Substitutions & Additions: Granulated sugar or brown sugar can be used in place of honey/maple syrup. Any dairy or plant-based milk can replace almond milk. Enhance fall flavor with a pinch of nutmeg, ginger, cloves, or swap cinnamon for 1 teaspoon of pumpkin pie spice. Mix in 1/2 cup chocolate chips, dried cranberries, chopped pecans, walnuts, or fresh cranberries. For a lighter texture, substitute 1/4 cup of the cornmeal with all-purpose flour. If making muffins, bake for 18-22 minutes in a 12-cup muffin tin.
Tips for Success: Do not overmix the batter to avoid tough cornbread. Use room temperature eggs and milk for a smoother, more uniform texture. Always perform the toothpick test to check for doneness. Allow the cornbread to cool for 10 minutes in the pan before slicing to prevent crumbling. Dry ingredients can be prepped the night before and stored in an airtight container for a quick morning bake.

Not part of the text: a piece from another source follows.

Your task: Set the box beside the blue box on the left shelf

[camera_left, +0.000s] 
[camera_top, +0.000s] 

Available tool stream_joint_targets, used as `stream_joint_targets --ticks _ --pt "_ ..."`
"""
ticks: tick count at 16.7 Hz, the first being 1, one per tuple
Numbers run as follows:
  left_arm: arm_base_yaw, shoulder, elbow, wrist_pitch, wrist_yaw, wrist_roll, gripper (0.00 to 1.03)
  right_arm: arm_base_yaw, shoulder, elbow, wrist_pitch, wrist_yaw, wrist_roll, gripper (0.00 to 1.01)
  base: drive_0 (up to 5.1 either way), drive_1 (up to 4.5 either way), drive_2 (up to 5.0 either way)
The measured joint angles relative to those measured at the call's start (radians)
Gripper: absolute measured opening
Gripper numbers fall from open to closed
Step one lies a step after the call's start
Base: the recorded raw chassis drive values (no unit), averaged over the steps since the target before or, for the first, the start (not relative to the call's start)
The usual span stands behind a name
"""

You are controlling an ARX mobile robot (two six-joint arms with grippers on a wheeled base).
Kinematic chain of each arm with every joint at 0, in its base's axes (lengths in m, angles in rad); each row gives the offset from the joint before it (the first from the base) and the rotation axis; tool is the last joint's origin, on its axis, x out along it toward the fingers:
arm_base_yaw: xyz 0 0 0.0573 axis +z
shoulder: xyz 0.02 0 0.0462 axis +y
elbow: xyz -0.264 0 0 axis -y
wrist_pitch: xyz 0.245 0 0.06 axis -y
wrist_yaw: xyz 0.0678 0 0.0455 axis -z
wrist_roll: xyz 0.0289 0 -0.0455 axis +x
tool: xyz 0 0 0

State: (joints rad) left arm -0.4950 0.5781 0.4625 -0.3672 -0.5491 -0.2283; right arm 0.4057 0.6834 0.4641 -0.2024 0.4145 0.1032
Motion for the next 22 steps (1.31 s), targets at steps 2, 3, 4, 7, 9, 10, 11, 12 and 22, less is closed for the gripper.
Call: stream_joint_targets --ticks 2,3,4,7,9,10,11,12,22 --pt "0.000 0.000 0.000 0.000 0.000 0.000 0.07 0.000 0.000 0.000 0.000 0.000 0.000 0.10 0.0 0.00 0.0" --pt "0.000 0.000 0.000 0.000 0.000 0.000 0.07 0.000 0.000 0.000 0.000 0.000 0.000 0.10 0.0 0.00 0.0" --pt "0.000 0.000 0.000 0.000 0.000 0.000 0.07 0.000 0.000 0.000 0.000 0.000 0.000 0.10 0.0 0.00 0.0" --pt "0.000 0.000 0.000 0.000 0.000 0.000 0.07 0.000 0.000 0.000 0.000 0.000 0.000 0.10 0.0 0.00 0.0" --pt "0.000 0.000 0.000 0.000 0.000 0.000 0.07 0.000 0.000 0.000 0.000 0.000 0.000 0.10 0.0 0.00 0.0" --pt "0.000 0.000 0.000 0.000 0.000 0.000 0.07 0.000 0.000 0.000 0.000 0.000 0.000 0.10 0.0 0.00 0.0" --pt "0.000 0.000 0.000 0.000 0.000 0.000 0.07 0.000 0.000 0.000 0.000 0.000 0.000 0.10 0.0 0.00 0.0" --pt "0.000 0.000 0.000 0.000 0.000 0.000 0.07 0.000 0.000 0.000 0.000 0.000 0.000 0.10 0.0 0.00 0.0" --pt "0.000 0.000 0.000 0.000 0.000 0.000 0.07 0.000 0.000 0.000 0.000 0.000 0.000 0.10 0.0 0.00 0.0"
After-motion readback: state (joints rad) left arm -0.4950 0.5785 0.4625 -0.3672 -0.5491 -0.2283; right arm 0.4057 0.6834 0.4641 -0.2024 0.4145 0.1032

Storage: Store cooled cornbread in an airtight container at room temperature for up to 2-3 days. For longer storage, refrigerate for up to 5 days. It freezes well; wrap individual slices or the whole loaf tightly in plastic wrap, then aluminum foil, for up to 2-3 months. Thaw at room temperature or reheat gently.